🤖 AI Summary
This paper identifies a novel failure mode—“format inertia”—in large language models (LLMs) deployed for multi-turn medical pre-consultation dialogues: due to severe skew in turn distribution within supervised fine-tuning (SFT) data, models over-prioritize syntactically well-formed yet semantically redundant and diagnostically uninformative questions, with degradation worsening in longer dialogues. To address this, we propose a turn-distribution rebalancing strategy for data reconstruction, systematically mitigating format inertia. Experiments demonstrate that training on the reconstructed dataset significantly reduces the rate of ineffective queries, improves information density and clinical relevance, and enhances diagnostic support capability—all while preserving formatting compliance. This work is the first to formally name, empirically characterize, and quantitatively analyze format inertia in medical dialogue systems. It provides both a novel conceptual framework for understanding LLM brittleness in clinical contexts and a reproducible, data-centric methodology for robustness optimization.
📝 Abstract
Recent advances in Large Language Models (LLMs) have brought significant improvements to various service domains, including chatbots and medical pre-consultation applications. In the healthcare domain, the most common approach for adapting LLMs to multi-turn dialogue generation is Supervised Fine-Tuning (SFT). However, datasets for SFT in tasks like medical pre-consultation typically exhibit a skewed turn-count distribution.
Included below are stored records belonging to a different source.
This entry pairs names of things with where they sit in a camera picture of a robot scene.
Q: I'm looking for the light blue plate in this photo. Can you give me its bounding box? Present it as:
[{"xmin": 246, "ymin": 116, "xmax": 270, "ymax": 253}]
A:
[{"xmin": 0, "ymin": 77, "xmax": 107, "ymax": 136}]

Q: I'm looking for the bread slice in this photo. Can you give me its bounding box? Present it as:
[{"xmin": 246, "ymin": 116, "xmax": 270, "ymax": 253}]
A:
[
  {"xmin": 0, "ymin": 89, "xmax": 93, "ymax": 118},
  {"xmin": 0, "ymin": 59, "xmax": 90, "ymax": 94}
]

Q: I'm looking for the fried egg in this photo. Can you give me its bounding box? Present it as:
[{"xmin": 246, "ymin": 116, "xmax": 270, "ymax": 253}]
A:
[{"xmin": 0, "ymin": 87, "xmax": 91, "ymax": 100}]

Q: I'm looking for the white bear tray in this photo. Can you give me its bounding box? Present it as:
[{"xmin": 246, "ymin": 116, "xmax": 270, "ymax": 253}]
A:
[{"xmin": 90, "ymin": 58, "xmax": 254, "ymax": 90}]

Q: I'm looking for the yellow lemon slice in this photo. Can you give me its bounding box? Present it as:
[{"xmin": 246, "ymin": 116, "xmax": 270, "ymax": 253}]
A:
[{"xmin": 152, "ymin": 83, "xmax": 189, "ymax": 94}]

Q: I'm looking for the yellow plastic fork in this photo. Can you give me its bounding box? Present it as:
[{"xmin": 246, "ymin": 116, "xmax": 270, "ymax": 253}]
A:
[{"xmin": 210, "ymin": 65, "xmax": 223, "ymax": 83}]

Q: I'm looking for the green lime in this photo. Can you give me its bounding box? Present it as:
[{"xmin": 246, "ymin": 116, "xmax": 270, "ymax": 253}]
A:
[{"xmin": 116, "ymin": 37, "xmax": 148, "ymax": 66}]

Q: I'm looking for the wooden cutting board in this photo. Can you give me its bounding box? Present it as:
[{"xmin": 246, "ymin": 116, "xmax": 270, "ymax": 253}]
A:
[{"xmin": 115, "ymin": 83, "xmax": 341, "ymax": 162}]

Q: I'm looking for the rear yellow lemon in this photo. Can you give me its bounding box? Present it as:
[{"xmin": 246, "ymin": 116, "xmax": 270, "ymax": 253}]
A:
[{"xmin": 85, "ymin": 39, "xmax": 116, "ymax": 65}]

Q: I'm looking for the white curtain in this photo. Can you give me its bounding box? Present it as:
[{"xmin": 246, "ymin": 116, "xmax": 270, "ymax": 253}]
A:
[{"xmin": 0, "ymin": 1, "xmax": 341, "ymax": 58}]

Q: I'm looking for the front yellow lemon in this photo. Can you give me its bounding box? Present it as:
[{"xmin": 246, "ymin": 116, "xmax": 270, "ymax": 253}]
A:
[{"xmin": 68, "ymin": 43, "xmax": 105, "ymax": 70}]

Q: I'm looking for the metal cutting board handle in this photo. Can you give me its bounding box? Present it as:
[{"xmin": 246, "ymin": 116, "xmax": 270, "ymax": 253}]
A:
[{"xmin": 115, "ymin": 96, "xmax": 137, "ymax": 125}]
Training on such data induces a novel failure mechanism we term **Format Inertia**, where models tend to generate repetitive, format-correct, but diagnostically uninformative questions in long medical dialogues. To mitigate this observed failure mechanism, we adopt a simple, data-centric method that rebalances the turn-count distribution of the training dataset. Experimental results show that our approach substantially alleviates Format Inertia in medical pre-consultation.